Crystallographic insights into (ImHR)2[TcBr6] (Im = imidazole, R = H, Me, Et): non-covalent interactions and mass spectrometry

Abstract

The structures of three Tc(IV) complexes (ImHR)₂[TcBr₆] (Im = imidazol-2-yl, R = H, Me, Et) are described. The compound (ImHMe)₂[TcBr₆] was obtained in two distinct polymorphic forms (space groups P and P2₁2₁2), arising from differences in the network of non-covalent interactions. Increasing the length of the hydrocarbon substituent at the imidazole ring results in a systematic increase in the proportion of H⋯H contacts within the crystal lattice, accompanied by a decrease in the fraction of Br⋯H/H⋯Br interactions responsible for hydrogen bonding.
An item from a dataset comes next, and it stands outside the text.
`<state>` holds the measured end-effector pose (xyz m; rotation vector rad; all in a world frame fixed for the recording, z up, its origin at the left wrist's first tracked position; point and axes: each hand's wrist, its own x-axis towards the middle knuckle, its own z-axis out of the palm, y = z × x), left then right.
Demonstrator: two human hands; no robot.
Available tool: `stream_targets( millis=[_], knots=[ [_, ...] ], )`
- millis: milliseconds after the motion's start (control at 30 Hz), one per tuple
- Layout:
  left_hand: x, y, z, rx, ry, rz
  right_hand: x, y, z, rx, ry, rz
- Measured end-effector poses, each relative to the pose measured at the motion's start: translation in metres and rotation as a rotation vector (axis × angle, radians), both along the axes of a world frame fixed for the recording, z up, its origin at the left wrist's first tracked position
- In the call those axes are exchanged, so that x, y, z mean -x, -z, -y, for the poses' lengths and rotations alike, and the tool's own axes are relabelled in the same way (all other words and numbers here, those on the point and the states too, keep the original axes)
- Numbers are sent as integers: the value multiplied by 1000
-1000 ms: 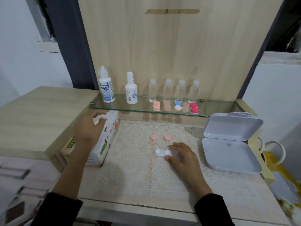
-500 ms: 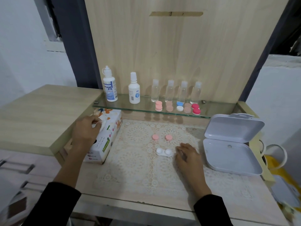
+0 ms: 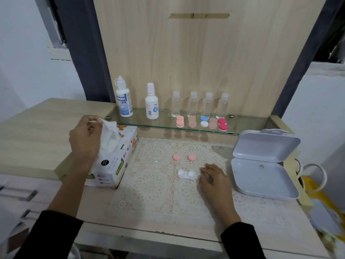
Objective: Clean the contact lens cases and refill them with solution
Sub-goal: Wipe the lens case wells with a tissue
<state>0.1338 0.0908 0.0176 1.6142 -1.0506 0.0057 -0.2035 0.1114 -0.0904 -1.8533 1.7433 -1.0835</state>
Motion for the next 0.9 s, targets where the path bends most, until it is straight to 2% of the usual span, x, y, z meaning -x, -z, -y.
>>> stream_targets(
  millis=[167, 333, 533, 667, 800, 900],
  knots=[
    [3, -23, 2, 112, 166, -138, 0, 1, -1, 13, 3, 10],
    [5, -24, 2, 59, 298, -180, 0, 2, -2, 15, 0, 13],
    [42, -13, -4, 57, 486, -336, 0, 2, 0, 40, -13, 0],
    [72, -1, -6, -42, 557, -394, 0, 3, 0, 50, -2, 9],
    [99, 10, -12, -157, 791, -548, -2, 1, -2, 93, -3, 52],
    [114, 22, -14, -283, 855, -444, -5, -2, -3, 131, -33, 36]
  ],
)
In the imidazolium and methylimidazolium (triclinic) structures, halogen–halogen interactions were identified that link the anions into one-dimensional chains. Additional non-covalent interactions, including π-stacking and anion–π contacts, are also present in the structures. A temperature increase from 100 to 296 K does not result in significant changes in the noncovalent interaction network. Four types of synthons of group-7 hexahalogenides, formed via anion–anion interactions, were found: a dimer, linear (the most common) and zigzag chains, and a 2D network. ESP surface analysis revealed only minor variations in electron density distribution among group-7 MBr₆²⁻ anions, but pronounced differences upon transition from MBr₆²⁻ to MCl₆²⁻. Laser ionization mass-spectrometry was performed for hexachloro- and hexabromotechnetates. The mass spectra of hexachlorotechnetates exhibit multiplets characteristic of reduced low-valent technetium clusters containing up to three metal atoms, along with oxychloride anions. In contrast, laser ionization of hexabromotechnetates does not lead to oxidative processes; the spectra contain multiplets assigned to cluster anions incorporating up to five metal atoms. The positions of these multiplets are independent of the nature of the counterion.